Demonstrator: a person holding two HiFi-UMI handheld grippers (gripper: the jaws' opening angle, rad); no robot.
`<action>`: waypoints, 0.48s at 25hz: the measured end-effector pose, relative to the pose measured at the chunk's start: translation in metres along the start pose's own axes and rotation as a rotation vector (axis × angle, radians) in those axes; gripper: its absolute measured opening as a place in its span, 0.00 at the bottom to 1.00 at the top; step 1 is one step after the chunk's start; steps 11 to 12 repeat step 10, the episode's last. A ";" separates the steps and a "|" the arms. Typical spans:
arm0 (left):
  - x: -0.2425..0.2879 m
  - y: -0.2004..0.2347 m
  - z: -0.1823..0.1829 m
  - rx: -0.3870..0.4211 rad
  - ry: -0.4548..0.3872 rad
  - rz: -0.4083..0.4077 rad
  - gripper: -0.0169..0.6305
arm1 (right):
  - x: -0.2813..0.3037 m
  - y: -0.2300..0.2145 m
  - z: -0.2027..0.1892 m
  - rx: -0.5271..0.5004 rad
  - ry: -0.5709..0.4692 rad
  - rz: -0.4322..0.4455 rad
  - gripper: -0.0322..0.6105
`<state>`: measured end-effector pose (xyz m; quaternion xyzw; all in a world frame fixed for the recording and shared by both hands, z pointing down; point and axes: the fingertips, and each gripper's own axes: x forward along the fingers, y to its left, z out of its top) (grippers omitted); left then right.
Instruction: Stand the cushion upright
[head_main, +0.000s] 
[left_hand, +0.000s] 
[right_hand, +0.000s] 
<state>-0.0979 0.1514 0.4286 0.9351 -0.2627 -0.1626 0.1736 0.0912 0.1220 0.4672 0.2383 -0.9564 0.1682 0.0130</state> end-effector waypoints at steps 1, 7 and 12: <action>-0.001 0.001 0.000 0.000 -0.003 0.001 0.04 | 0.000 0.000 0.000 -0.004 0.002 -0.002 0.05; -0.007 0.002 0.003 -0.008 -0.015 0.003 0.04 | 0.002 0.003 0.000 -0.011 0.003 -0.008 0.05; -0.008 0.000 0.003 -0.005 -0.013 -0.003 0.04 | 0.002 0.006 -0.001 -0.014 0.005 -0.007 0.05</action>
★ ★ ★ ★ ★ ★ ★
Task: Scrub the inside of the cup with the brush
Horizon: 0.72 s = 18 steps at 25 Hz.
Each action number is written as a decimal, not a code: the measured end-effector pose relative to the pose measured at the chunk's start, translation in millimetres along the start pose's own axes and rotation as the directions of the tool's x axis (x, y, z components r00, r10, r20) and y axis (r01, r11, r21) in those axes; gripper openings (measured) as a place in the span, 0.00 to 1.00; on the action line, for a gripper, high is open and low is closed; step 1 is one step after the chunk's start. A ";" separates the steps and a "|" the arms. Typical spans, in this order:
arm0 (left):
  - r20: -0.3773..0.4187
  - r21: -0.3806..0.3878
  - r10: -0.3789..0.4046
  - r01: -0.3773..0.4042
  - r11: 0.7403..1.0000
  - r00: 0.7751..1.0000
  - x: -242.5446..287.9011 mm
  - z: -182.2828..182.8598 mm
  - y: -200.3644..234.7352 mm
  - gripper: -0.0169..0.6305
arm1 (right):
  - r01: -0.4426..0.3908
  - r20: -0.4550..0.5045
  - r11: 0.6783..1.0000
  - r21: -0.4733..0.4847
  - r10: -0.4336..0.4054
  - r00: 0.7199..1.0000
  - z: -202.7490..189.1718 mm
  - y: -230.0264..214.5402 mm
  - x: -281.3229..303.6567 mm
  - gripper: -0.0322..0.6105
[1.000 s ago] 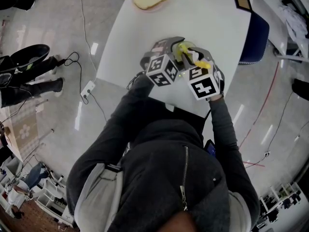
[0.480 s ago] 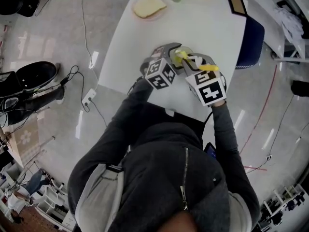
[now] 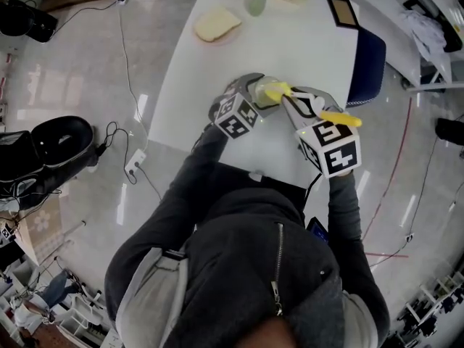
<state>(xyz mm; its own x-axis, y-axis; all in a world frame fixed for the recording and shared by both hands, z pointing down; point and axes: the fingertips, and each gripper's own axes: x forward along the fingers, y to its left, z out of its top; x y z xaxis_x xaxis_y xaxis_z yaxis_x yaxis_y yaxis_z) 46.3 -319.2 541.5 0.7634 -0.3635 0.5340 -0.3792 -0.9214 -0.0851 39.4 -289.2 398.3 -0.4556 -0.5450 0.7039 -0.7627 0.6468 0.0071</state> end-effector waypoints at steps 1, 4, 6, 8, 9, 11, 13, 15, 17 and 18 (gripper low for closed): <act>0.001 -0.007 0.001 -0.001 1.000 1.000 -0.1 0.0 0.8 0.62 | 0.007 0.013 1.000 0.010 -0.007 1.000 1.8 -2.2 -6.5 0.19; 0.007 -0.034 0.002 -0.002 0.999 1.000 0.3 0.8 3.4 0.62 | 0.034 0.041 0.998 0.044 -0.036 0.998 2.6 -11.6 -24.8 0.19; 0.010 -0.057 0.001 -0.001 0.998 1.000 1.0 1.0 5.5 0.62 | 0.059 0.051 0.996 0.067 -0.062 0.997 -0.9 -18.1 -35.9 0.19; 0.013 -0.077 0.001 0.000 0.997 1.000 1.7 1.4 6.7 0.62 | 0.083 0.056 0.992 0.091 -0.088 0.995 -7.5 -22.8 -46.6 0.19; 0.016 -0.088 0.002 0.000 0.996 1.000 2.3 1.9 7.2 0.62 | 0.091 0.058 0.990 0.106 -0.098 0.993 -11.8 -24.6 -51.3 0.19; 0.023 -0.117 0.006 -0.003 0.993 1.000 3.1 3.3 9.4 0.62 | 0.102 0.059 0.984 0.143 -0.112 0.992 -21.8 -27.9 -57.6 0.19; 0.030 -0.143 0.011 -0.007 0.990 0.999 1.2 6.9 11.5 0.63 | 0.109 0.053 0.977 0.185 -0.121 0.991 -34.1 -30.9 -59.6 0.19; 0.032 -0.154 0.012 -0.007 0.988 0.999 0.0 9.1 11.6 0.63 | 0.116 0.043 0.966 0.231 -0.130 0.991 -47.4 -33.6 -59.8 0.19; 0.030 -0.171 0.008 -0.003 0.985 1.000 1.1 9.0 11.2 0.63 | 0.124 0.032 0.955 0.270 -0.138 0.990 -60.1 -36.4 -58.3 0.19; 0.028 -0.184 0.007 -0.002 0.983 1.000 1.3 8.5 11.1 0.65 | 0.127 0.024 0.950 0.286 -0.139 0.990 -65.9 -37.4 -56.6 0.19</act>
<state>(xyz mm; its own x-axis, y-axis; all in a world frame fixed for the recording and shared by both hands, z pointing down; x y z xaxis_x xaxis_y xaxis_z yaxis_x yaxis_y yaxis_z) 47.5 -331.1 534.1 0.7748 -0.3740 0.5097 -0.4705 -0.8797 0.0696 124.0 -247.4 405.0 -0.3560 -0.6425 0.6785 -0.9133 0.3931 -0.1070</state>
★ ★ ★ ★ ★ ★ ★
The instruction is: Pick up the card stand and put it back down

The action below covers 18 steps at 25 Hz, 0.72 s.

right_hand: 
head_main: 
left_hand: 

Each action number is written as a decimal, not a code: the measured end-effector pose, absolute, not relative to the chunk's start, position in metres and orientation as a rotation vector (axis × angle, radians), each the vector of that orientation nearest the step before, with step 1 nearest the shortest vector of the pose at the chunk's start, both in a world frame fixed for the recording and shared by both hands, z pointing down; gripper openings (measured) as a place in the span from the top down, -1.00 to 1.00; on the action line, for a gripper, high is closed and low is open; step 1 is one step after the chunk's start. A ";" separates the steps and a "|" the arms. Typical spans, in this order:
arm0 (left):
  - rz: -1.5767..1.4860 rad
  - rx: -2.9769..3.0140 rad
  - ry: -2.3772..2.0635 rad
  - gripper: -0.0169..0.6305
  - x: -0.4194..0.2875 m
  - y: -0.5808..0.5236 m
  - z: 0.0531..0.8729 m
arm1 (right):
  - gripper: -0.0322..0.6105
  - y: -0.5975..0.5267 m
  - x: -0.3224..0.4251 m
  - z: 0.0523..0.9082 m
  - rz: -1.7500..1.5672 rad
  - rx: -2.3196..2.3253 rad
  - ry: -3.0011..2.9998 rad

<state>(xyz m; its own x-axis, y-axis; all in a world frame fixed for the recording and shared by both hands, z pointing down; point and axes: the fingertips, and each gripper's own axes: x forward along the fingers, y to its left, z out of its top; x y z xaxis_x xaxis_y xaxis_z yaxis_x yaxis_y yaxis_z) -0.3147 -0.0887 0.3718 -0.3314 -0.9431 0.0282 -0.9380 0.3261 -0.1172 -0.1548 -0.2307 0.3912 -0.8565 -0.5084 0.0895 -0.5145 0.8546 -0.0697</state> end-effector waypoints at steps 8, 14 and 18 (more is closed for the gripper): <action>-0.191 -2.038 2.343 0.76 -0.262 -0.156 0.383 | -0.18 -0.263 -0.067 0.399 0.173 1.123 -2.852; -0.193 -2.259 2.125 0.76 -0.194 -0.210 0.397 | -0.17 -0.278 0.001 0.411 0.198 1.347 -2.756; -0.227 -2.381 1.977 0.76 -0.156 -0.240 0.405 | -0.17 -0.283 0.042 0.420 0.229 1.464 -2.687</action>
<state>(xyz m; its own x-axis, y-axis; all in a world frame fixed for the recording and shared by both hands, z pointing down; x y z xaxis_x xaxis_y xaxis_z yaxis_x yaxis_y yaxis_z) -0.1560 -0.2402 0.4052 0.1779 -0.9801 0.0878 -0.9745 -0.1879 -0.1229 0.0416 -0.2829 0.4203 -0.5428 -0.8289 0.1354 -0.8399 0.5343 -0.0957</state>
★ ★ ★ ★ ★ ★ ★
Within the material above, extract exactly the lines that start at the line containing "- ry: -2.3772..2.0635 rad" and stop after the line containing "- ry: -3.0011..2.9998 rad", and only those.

  - ry: -2.3772..2.0635 rad
  - gripper: -0.0169..0.6305
  - x: -0.4194..0.2875 m
  - y: -0.5808..0.5236 m
  - z: 0.0531..0.8729 m
arm1 (right):
  - gripper: -0.0322..0.6105
  - y: -0.5975..0.5267 m
  - x: -0.3224..0.4251 m
  - z: 0.0523..0.9082 m
  - rz: -1.7500..1.5672 rad
  - rx: -2.3196..2.3253 rad
  - ry: -3.0011..2.9998 rad

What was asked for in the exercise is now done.